Material for this exercise section start

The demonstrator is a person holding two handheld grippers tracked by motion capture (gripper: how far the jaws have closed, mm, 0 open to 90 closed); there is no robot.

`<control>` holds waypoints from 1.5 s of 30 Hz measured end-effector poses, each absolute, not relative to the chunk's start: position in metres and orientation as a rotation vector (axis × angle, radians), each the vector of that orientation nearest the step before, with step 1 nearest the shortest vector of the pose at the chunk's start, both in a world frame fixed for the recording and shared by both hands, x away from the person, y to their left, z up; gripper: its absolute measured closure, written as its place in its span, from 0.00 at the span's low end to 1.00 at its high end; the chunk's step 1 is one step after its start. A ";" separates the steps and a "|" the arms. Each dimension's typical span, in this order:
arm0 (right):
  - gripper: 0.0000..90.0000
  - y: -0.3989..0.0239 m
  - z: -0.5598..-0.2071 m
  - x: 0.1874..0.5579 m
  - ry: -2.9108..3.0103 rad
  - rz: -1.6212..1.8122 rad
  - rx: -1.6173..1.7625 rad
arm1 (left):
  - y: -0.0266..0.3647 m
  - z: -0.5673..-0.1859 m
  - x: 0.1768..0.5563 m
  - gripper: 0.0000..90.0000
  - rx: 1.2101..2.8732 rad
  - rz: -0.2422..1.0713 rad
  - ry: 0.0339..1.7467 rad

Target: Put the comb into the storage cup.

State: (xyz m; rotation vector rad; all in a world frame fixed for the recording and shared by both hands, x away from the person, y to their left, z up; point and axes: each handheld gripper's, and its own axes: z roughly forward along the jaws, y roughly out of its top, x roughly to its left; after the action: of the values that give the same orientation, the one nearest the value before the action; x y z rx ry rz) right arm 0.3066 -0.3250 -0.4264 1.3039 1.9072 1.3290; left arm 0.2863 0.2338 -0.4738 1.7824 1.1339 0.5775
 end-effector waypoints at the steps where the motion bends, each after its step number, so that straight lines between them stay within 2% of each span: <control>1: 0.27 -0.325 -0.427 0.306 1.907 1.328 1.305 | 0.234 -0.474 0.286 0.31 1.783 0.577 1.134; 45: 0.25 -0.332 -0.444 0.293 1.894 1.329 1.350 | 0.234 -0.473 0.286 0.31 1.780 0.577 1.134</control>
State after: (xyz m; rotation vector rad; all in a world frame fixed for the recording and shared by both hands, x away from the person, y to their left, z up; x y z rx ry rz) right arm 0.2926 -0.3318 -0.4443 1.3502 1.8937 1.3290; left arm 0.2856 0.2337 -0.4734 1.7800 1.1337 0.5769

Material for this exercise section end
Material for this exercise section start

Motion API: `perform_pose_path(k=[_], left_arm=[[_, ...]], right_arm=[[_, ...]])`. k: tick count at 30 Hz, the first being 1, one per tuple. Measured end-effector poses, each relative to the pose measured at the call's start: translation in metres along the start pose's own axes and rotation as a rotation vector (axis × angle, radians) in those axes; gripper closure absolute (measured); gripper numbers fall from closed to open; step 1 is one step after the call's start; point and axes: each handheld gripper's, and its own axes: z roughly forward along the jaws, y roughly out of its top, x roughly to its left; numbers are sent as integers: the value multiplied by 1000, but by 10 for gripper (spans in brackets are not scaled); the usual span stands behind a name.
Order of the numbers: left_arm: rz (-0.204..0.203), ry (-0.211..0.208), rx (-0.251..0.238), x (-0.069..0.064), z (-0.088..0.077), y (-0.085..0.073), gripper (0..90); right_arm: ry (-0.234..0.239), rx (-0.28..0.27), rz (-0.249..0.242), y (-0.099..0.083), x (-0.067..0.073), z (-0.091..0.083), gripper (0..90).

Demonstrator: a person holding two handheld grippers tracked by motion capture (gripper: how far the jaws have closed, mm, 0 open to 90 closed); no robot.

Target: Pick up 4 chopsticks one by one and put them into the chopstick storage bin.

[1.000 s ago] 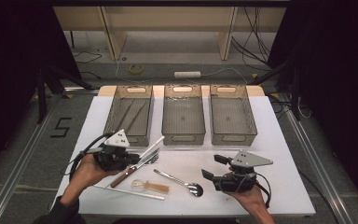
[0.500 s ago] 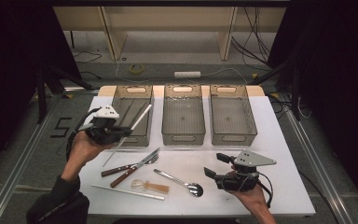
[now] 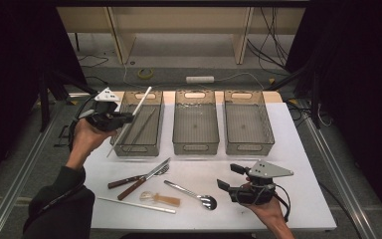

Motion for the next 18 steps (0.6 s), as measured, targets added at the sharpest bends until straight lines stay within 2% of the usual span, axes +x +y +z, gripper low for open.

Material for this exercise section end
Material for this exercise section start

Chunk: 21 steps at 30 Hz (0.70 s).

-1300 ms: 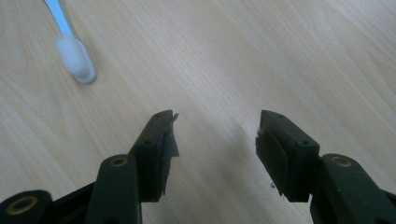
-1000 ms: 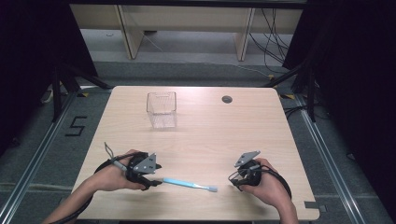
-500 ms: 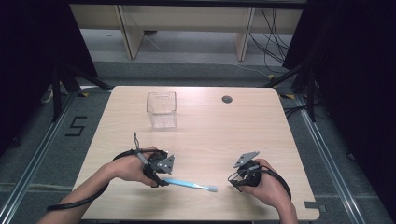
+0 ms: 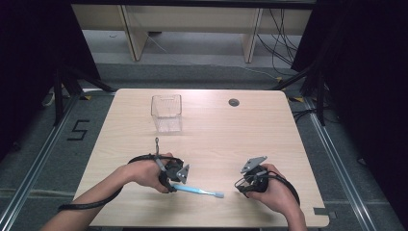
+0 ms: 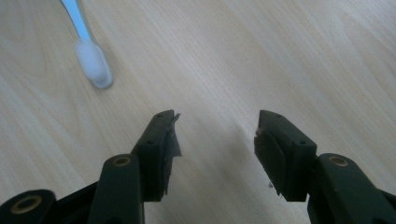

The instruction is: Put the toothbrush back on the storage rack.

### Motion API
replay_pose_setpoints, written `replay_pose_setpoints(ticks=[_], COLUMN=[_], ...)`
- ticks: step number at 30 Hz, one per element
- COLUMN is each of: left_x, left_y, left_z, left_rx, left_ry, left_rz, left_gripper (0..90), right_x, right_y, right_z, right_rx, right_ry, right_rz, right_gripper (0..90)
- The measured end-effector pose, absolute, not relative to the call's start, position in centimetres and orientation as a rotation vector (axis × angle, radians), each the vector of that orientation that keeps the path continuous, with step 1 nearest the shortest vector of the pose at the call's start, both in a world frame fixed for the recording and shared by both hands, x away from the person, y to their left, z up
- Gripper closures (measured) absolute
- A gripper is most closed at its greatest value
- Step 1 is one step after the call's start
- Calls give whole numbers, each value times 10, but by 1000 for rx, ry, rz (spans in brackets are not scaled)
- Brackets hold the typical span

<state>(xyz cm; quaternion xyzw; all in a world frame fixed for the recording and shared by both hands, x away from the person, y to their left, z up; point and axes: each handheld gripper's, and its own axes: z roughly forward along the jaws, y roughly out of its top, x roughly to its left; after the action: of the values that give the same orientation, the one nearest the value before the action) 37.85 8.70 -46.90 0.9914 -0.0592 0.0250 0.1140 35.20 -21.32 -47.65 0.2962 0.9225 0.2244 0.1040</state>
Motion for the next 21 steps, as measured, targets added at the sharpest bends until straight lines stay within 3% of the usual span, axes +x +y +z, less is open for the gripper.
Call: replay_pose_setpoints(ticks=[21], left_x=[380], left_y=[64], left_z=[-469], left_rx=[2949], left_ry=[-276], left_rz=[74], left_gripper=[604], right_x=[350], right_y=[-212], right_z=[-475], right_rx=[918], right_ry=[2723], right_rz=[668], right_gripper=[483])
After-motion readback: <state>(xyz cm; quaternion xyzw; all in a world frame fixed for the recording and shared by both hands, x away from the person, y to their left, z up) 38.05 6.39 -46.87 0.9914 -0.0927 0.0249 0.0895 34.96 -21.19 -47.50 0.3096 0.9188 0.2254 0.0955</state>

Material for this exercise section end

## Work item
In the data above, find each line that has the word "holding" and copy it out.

## Answer section
The demonstrator is a person holding two handheld grippers tracked by motion capture (gripper: how far the jaws have closed, mm, 0 open to 90 closed); there is no robot.
Demonstrator: a person holding two handheld grippers tracked by motion capture (gripper: how far the jaws have closed, mm, 0 open to 90 closed); no robot.

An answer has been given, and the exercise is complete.